A breakthrough in timely ovarian cancer diagnosis?
While globally ovarian cancer is the eighth most common cancer in women, in the developed countries (with the exception of Japan) the disease is much more prevalent. In Europe it is the fifth most frequently diagnosed cancer in women, with an average lifetime risk of 1 in 70, and in both Europe and North America the disease accounts for over 5% of all female cancer deaths. In addition, unlike with most other cancers, the five year survival rate of only 45% has barely improved in the last 30 years. This poor prognosis is largely due to the non-specific symptoms, resulting in diagnosis at Stage III or IV when the tumour has already metastasized. But if ovarian cancer is diagnosed early, the five year survival rate exceeds 90%.
Much work in recent decades has concentrated on finding a simple screening method that would allow more timely diagnosis; so far none has had a significant effect on mortality. An assay for the most frequently used biomarker, CA125, was developed around 30 years ago. Normally elevated in the serum of patients diagnosed with symptomatic ovarian cancer, CA125 is ideal in disease management, but its use to enable early disease detection has remained controversial. Specificity is very limited as the serum level is raised in several benign conditions (such as endometriosis) as well as in other cancers. In addition sensitivity is only about 50% in patients with Stage I or II disease. More recently human epididymis protein 4 (HE4) has been advocated as a useful marker for ovarian cancer detection. Its level is not elevated as a result of benign pelvic disease so its specificity is higher than CA125, but levels of HE4 are also raised in some other cancers. Recent work on ovarian cancer screening has suggested that screening utilizing a combination of these two biomarkers may be the best approach for early disease detection.

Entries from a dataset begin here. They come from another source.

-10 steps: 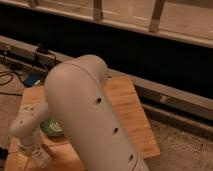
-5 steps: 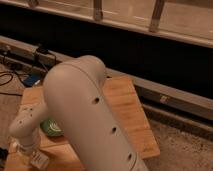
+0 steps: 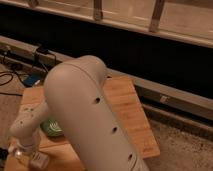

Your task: Place the bottle in the ceramic bowl

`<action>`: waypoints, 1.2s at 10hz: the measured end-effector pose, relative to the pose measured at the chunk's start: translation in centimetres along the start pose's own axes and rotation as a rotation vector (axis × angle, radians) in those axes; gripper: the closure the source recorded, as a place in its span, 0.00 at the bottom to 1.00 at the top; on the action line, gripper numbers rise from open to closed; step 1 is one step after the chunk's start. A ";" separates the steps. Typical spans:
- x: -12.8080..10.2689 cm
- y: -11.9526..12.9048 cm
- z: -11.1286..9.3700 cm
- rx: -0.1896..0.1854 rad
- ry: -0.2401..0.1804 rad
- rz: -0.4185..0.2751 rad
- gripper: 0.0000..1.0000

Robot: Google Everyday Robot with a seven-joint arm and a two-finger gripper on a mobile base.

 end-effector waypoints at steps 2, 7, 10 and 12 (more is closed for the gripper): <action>0.0 0.0 -0.1 0.002 0.001 -0.001 1.00; 0.3 0.4 -8.7 0.152 -0.040 -0.010 1.00; 1.3 -2.6 -15.3 0.222 -0.053 0.015 1.00; 2.5 -6.3 -18.2 0.260 -0.042 0.042 1.00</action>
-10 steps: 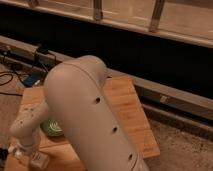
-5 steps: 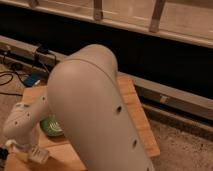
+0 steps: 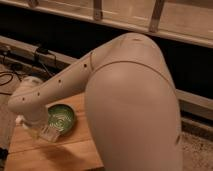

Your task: Place the bottle in the ceramic bowl

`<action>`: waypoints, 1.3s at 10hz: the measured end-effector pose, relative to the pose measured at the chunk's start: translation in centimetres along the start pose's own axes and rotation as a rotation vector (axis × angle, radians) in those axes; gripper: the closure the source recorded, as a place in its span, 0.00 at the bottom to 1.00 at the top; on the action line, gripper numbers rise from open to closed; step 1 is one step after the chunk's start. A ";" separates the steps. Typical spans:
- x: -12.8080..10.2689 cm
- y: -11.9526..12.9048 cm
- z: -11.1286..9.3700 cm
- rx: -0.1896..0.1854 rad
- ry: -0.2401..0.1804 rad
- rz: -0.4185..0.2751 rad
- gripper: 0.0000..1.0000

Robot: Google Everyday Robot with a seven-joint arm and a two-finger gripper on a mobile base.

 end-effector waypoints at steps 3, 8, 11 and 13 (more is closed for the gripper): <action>0.9 -6.5 -0.9 0.020 0.012 0.012 1.00; 1.1 -11.3 1.2 -0.008 -0.008 0.010 0.79; 1.1 -11.3 1.2 -0.008 -0.009 0.010 0.50; 1.2 -11.4 1.2 -0.008 -0.008 0.011 0.30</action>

Now exciting preliminary data from the Anderson Cancer Center have just been published. Over 4,000 women, healthy at the start of the study, were classified into three risk groups based on a mathematical model- the ROCA- incorporating their age and CA125 serum level. Follow-up over eleven years was dependent on the evolving perceived risk. The US researchers were ‘cautiously optimistic’ about this approach, but await results from a similar trial in the UK, involving more than 200,000 women, which will be available within two years. Hopefully, though, screening using the ROCA will lead to more timely diagnosis and thus a better survival rate for ovarian cancer patients.